* [PROMPT]:
What you return should be the lines of the data containing "Might", each in full.

* [TASK MATERIAL]:
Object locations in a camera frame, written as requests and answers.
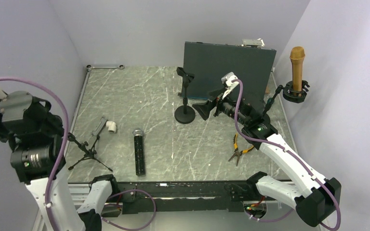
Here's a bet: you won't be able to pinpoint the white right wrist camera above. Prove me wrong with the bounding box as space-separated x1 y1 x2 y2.
221 72 239 99

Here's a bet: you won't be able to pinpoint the gold microphone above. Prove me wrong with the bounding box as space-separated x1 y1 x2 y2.
290 46 305 91

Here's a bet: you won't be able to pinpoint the black round-base mic stand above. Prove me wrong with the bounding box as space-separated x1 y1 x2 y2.
174 67 196 124

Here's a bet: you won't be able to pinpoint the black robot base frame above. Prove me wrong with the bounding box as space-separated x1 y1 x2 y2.
89 173 278 215

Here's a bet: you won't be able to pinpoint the black tripod mic stand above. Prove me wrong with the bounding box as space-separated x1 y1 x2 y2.
67 132 113 172

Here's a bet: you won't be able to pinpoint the dark grey upright panel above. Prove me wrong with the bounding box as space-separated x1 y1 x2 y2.
183 41 277 111

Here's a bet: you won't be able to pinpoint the silver ring spanner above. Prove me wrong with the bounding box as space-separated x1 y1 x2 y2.
86 64 125 71

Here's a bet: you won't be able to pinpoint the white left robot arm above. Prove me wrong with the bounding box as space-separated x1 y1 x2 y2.
0 90 119 231

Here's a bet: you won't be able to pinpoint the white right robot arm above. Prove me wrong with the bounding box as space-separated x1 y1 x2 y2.
192 90 342 231

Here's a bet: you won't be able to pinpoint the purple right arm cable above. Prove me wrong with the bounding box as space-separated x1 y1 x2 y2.
231 79 342 231

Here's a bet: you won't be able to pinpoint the white pipe elbow fitting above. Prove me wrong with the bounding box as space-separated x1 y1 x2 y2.
106 121 118 134

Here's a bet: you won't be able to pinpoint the black stand with shock mount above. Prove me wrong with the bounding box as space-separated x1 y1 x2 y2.
262 80 310 116

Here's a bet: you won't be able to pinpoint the white device behind panel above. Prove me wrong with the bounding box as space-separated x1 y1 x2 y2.
241 38 265 49

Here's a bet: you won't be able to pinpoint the aluminium table edge rail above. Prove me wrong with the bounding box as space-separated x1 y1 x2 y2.
70 68 92 131

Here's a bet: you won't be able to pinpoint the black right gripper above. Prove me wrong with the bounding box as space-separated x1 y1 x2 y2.
192 87 250 126

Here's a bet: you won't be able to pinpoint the yellow handle pliers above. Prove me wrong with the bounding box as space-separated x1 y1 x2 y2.
228 134 254 166

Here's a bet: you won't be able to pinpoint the black silver-mesh microphone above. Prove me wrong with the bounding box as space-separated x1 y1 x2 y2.
132 128 146 177

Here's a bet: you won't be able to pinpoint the grey metal bracket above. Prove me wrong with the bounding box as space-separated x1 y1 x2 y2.
92 116 108 136

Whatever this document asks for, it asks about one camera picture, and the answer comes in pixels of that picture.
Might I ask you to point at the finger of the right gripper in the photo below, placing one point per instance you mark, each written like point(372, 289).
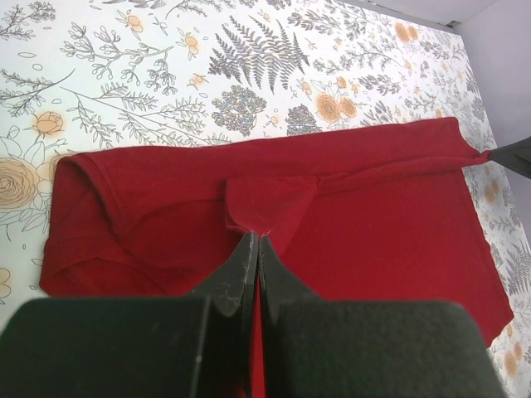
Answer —
point(516, 157)

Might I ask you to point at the red t shirt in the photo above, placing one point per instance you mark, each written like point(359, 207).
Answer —
point(373, 214)

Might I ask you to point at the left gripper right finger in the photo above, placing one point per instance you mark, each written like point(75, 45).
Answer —
point(314, 347)

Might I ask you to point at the floral patterned table mat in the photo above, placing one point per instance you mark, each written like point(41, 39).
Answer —
point(90, 76)

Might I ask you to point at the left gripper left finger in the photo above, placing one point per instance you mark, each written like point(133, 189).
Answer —
point(195, 345)

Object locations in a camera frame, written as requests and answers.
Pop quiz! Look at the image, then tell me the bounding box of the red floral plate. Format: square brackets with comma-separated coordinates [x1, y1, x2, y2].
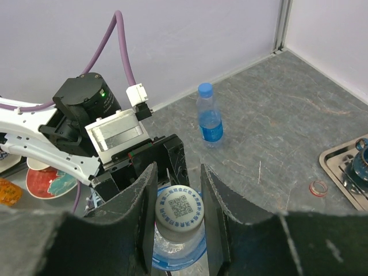
[26, 168, 78, 200]

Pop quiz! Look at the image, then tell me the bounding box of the blue ceramic cup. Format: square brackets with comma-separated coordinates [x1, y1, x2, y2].
[346, 138, 367, 182]

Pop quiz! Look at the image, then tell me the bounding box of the white bowl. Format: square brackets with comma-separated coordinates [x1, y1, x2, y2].
[26, 158, 49, 171]

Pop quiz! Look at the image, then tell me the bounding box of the small clear pink cap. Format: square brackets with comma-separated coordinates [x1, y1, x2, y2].
[309, 181, 328, 197]

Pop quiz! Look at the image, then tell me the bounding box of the patterned bowl on shelf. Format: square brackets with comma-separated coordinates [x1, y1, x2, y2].
[0, 150, 22, 173]

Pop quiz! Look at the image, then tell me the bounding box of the blue bottle cap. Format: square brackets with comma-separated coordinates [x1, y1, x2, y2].
[198, 83, 213, 98]

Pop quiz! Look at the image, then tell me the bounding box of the white bottle cap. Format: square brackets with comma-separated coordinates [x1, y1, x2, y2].
[155, 185, 204, 243]

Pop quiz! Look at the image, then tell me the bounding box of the metal tray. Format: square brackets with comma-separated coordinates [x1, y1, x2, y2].
[319, 135, 367, 211]

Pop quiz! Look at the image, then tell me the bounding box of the small orange juice bottle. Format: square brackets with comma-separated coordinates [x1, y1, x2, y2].
[0, 178, 23, 206]

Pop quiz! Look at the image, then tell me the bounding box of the labelled clear water bottle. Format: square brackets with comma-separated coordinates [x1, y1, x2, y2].
[152, 186, 206, 272]

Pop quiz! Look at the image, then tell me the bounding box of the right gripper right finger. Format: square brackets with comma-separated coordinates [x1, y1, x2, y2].
[201, 164, 367, 275]

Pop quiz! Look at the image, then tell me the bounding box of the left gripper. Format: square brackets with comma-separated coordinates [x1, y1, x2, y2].
[91, 134, 190, 201]

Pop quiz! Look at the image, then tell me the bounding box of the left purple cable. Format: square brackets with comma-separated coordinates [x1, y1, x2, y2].
[0, 10, 136, 215]

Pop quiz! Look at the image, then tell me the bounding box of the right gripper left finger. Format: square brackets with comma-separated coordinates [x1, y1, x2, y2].
[1, 163, 158, 275]

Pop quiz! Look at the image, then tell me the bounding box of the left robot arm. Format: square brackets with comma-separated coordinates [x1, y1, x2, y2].
[1, 72, 190, 201]

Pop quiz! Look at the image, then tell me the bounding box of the blue tinted plastic bottle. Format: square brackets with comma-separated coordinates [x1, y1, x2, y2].
[196, 92, 224, 148]

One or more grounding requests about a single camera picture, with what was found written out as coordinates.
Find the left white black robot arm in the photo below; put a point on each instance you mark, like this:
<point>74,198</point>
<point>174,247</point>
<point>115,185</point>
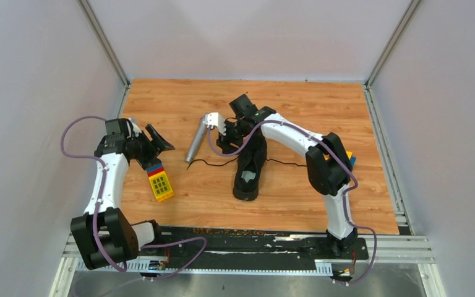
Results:
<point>103,235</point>

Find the aluminium frame rail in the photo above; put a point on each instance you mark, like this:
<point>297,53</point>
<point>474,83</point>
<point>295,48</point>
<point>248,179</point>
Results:
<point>396,250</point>

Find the colourful toy block stack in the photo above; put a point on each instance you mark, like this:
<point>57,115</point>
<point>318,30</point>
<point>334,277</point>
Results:
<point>159,182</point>

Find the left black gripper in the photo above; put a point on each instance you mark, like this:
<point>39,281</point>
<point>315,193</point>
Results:
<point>154,147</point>

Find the black sneaker shoe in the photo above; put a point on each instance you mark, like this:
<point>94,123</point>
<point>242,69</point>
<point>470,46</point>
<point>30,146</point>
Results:
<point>249,167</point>

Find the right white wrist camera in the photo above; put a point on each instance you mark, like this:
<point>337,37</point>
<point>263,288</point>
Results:
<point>215,120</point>

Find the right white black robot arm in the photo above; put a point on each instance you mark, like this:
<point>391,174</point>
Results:
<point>328,165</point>

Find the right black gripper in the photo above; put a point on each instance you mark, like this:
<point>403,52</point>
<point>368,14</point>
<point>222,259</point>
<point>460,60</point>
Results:
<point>224,142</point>

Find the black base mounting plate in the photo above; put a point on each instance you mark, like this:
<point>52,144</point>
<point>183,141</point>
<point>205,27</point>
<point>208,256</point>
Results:
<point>211,250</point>

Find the silver microphone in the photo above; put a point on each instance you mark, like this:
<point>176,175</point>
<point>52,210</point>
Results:
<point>199,136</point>

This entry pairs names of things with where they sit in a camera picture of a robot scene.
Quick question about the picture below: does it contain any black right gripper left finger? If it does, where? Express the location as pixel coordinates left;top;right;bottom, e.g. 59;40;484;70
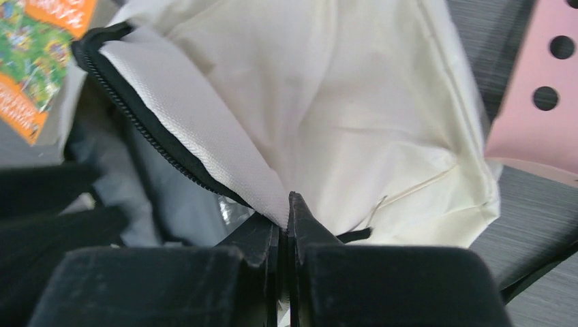
217;213;280;326

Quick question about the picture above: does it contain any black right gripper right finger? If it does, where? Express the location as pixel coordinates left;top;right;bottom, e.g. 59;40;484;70
287;191;343;326

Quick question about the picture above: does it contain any cream canvas backpack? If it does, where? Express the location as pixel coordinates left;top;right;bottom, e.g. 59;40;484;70
72;1;501;248

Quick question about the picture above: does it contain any orange green paperback book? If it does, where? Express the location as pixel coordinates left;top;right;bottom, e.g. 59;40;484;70
1;1;97;145

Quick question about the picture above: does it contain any pink perforated stand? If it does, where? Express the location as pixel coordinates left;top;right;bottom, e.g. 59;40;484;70
485;0;577;187

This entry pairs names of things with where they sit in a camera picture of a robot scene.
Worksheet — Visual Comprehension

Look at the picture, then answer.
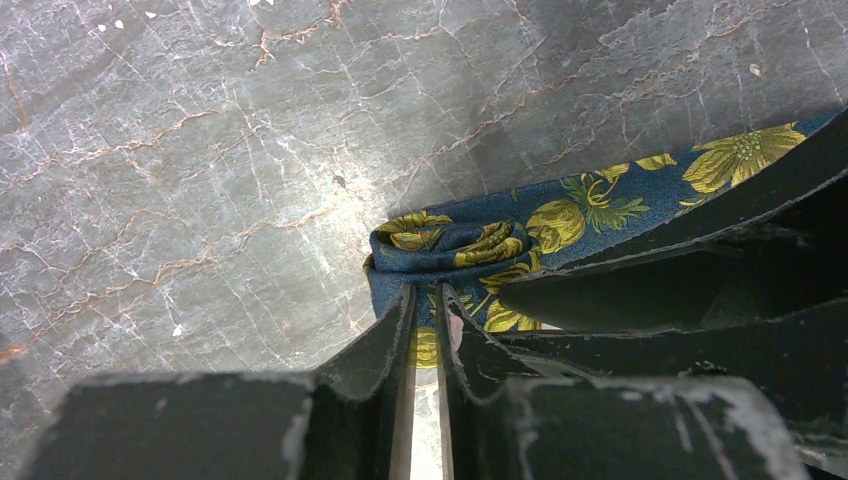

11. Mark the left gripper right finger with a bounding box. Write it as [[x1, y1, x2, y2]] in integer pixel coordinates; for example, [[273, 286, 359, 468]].
[[437, 284, 809, 479]]

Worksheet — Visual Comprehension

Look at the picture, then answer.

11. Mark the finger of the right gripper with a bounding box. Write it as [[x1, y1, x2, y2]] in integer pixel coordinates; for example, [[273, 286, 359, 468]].
[[501, 227, 847, 456], [530, 111, 847, 279]]

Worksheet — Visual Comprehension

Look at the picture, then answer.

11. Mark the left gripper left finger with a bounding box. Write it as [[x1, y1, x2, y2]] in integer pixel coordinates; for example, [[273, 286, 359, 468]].
[[21, 286, 416, 479]]

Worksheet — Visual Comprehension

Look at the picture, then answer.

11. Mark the navy yellow floral tie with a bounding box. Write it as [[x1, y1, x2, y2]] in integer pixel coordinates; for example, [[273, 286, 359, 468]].
[[363, 114, 833, 368]]

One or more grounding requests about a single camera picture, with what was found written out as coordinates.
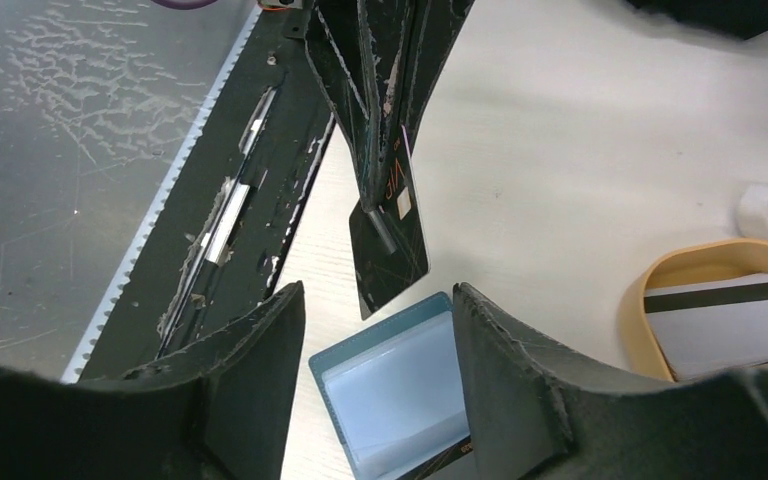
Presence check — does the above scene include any black garment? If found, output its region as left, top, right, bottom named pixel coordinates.
left=627, top=0, right=768, bottom=40

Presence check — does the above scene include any oval wooden card tray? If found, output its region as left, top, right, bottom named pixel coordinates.
left=618, top=239, right=768, bottom=382

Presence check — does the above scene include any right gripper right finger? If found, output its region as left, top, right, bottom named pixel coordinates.
left=453, top=283, right=768, bottom=479

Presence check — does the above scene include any black VIP credit card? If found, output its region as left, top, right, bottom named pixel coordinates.
left=349, top=126, right=429, bottom=320

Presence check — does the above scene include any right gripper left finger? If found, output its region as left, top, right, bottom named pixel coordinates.
left=0, top=282, right=305, bottom=479

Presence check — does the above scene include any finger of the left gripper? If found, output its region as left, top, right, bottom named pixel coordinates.
left=357, top=0, right=473, bottom=209
left=305, top=1, right=383, bottom=202

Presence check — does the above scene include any blue card holder wallet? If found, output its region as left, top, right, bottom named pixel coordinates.
left=308, top=292, right=478, bottom=480

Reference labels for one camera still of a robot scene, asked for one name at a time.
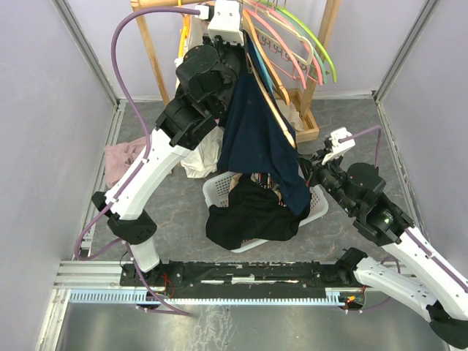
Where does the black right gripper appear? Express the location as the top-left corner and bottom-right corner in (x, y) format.
(294, 147), (358, 215)

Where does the navy blue t shirt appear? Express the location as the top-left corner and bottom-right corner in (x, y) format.
(217, 32), (312, 216)

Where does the black t shirt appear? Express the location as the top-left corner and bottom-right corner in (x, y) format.
(205, 173), (310, 250)

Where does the white printed t shirt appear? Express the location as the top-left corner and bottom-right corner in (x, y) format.
(181, 16), (224, 178)

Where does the turquoise plastic hanger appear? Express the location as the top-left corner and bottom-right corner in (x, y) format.
(251, 42), (273, 94)

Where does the peach orange plastic hanger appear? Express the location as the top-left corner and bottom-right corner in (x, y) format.
(243, 9), (283, 89)

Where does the beige tan t shirt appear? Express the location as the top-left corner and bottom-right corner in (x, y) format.
(271, 183), (282, 200)

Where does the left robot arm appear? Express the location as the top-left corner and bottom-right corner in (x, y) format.
(91, 36), (247, 285)

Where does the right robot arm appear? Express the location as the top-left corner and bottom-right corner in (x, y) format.
(297, 151), (467, 350)

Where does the pink plastic hanger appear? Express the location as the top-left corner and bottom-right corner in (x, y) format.
(248, 0), (326, 88)

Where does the lime green hanger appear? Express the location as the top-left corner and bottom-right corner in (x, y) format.
(256, 1), (337, 83)

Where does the wooden clothes rack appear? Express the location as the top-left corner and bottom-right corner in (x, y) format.
(130, 0), (341, 143)

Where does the cream cloth in rack base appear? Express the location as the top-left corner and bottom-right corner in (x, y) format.
(276, 99), (303, 132)

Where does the mauve pink crumpled garment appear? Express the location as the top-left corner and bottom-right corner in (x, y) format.
(104, 137), (146, 189)

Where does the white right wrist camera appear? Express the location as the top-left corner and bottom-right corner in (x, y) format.
(322, 127), (355, 165)

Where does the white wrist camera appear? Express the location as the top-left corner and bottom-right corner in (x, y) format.
(195, 1), (244, 46)
(322, 127), (355, 165)

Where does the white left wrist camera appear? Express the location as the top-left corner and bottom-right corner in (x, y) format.
(195, 1), (244, 46)

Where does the light blue cable duct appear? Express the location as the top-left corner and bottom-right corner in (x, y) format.
(68, 287), (366, 306)

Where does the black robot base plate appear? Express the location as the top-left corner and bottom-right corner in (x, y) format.
(120, 248), (368, 301)

* [ANSWER SECTION]:
Might I ask you to point at the finger of the right gripper in the photo below, placing one point per instance you mark, each written like point(372, 289).
Might I ask you to point at the red t shirt in the photo above, placing one point per instance you mark, each written like point(359, 207).
Might I ask you to point at the left gripper right finger in the photo above, placing one point per instance you mark, each written like point(75, 45).
Might I ask you to point at the floral patterned table mat in the photo above, placing one point per instance you mark, each written like point(41, 39).
Might I ask you to point at the left gripper left finger in the photo above, placing one point per instance you mark, each written like point(133, 189).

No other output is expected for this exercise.